Aim of the exercise →
All entries are to be printed again exactly, with their images omitted.

===== Record excerpts =====

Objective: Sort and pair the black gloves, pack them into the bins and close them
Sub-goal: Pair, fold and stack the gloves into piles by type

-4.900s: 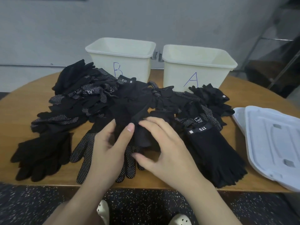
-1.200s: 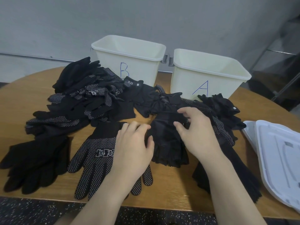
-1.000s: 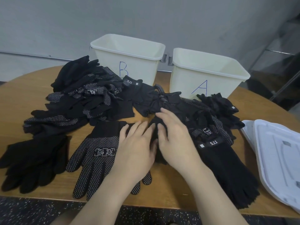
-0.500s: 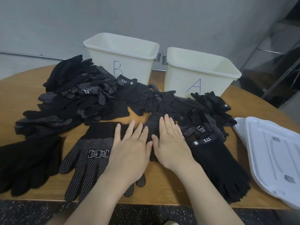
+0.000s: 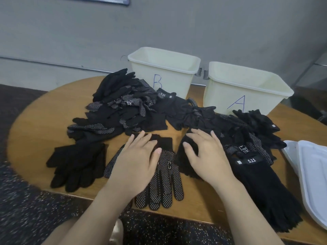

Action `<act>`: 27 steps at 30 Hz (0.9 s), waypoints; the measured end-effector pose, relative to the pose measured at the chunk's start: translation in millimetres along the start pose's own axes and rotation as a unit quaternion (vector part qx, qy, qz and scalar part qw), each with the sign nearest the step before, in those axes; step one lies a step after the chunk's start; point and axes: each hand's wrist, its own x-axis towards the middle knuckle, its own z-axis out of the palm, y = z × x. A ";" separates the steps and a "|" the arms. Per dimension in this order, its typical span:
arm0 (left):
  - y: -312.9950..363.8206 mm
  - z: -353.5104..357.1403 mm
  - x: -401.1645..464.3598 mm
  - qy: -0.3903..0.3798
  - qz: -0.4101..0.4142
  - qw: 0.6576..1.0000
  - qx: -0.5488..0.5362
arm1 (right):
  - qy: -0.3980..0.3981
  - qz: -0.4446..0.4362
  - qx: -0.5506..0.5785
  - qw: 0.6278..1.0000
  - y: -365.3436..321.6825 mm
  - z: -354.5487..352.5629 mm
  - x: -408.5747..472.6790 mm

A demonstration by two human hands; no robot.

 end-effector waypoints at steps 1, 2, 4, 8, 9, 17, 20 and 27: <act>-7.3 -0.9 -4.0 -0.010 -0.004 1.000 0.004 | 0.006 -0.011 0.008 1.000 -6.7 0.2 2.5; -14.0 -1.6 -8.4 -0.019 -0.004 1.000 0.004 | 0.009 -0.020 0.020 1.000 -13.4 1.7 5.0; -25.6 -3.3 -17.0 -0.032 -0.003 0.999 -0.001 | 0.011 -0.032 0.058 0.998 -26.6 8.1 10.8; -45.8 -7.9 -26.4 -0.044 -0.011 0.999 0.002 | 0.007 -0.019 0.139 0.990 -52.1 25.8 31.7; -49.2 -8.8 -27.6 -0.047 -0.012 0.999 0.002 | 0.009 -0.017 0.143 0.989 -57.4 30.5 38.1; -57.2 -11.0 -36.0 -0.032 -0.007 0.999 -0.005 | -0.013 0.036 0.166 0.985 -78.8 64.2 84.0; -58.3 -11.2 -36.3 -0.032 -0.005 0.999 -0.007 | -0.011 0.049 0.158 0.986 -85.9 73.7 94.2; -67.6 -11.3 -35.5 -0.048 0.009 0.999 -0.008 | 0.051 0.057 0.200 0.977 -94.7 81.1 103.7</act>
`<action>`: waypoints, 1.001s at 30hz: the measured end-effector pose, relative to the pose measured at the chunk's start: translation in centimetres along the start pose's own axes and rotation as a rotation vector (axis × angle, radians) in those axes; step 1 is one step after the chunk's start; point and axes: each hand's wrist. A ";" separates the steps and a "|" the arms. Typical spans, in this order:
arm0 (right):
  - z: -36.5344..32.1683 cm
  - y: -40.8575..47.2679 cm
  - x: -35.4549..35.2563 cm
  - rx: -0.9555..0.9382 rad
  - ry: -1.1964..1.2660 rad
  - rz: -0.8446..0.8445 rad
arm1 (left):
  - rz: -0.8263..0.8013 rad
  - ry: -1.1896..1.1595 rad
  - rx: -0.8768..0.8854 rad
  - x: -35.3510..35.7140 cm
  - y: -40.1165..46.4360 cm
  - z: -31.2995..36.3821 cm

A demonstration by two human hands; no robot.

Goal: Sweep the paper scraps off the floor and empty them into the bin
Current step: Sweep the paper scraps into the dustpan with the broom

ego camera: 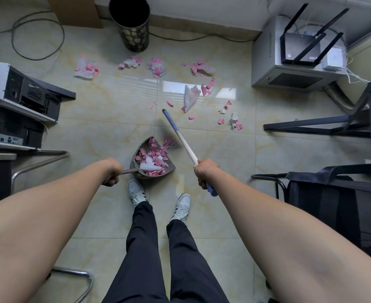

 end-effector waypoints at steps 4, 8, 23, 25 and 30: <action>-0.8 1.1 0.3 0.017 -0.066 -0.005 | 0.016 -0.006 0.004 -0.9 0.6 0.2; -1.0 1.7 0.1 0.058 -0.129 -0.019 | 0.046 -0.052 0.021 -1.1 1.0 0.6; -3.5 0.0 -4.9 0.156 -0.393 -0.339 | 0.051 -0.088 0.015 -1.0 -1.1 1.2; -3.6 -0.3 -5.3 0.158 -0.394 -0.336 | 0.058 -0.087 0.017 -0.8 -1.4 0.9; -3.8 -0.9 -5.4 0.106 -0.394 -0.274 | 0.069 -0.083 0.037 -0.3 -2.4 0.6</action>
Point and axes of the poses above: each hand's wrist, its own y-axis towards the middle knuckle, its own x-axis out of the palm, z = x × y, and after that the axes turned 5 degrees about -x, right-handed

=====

Output for this task →
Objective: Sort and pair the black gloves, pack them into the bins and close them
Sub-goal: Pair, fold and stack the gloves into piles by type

-4.900s: 
-1.200s: 
-1.000s: 
-0.500s: 
+0.000s: 

Action `<act>`: 27 steps at 30 Hz (0.9 s), waypoints; the measured end-effector pose, relative to the pose measured at the chunk's start: translation in millimetres along the start pose's own axes and rotation as a unit quaternion (vector part qx, qy, qz and scalar part qw), each with the sign nearest the step before, in those axes; step one lies a step after the chunk's start; point and axes: each hand's wrist, its own x-axis towards the middle knuckle, its own z-axis out of the palm, y = z × x. A ";" separates the steps and a "|" the arms. Per dimension in this order, its typical span:
arm0 (left):
  - y: -312.9950..363.8206 mm
  - z: -353.5104..357.1403 mm
  - x: -401.1645..464.3598 mm
  - qy: -0.3903..0.3798
  - qz: -0.4101..0.4142
  - qw: 0.6576..1.0000
  - qx: -0.5488..0.5362
arm1 (right):
  - qy: -0.3980..0.3981
  - qz: -0.4446..0.4362
  - qx: -0.5506..0.5785
  - qw: 0.6278..1.0000
  - y: -365.3436..321.6825 mm
  - z: -354.5487..352.5629 mm
  - x: -408.5747..472.6790 mm

A demonstration by two human hands; no robot.

 end-effector waypoints at steps 1, 2, 4, 8, 9, 17, 20 and 27: <act>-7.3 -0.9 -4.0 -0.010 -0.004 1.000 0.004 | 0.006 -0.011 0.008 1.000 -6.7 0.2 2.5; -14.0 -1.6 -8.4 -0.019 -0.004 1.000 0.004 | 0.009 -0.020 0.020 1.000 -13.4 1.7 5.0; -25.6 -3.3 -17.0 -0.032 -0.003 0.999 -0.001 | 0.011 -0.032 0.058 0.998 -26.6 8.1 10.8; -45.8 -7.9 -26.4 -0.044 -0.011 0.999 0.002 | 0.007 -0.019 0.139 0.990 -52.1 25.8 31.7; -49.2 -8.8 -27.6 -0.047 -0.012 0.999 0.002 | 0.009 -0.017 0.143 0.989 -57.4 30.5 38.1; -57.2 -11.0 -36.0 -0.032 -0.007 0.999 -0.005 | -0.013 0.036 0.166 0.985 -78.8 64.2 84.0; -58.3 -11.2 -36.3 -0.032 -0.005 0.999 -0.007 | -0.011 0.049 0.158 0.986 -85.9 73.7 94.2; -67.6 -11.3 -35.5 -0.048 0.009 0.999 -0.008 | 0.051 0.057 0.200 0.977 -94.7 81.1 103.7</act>
`<action>`: waypoints, 1.001s at 30hz: the measured end-effector pose, relative to the pose measured at the chunk's start: translation in centimetres along the start pose's own axes and rotation as a rotation vector (axis × angle, radians) in those axes; step 1 is one step after the chunk's start; point and axes: each hand's wrist. A ";" separates the steps and a "|" the arms. Typical spans, in this order:
arm0 (right):
  - z: -36.5344..32.1683 cm
  - y: -40.8575..47.2679 cm
  - x: -35.4549..35.2563 cm
  - rx: -0.9555..0.9382 rad
  - ry: -1.1964..1.2660 rad
  - rz: -0.8446..0.8445 rad
arm1 (left):
  - rz: -0.8263..0.8013 rad
  - ry: -1.1896..1.1595 rad
  - rx: -0.8768..0.8854 rad
  - x: -35.3510..35.7140 cm
  - y: -40.1165..46.4360 cm
  - z: -31.2995..36.3821 cm

A demonstration by two human hands; no robot.

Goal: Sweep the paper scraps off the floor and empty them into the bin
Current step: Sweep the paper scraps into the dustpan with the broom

ego camera: 

 end-effector waypoints at steps 4, 8, 23, 25 and 30: <action>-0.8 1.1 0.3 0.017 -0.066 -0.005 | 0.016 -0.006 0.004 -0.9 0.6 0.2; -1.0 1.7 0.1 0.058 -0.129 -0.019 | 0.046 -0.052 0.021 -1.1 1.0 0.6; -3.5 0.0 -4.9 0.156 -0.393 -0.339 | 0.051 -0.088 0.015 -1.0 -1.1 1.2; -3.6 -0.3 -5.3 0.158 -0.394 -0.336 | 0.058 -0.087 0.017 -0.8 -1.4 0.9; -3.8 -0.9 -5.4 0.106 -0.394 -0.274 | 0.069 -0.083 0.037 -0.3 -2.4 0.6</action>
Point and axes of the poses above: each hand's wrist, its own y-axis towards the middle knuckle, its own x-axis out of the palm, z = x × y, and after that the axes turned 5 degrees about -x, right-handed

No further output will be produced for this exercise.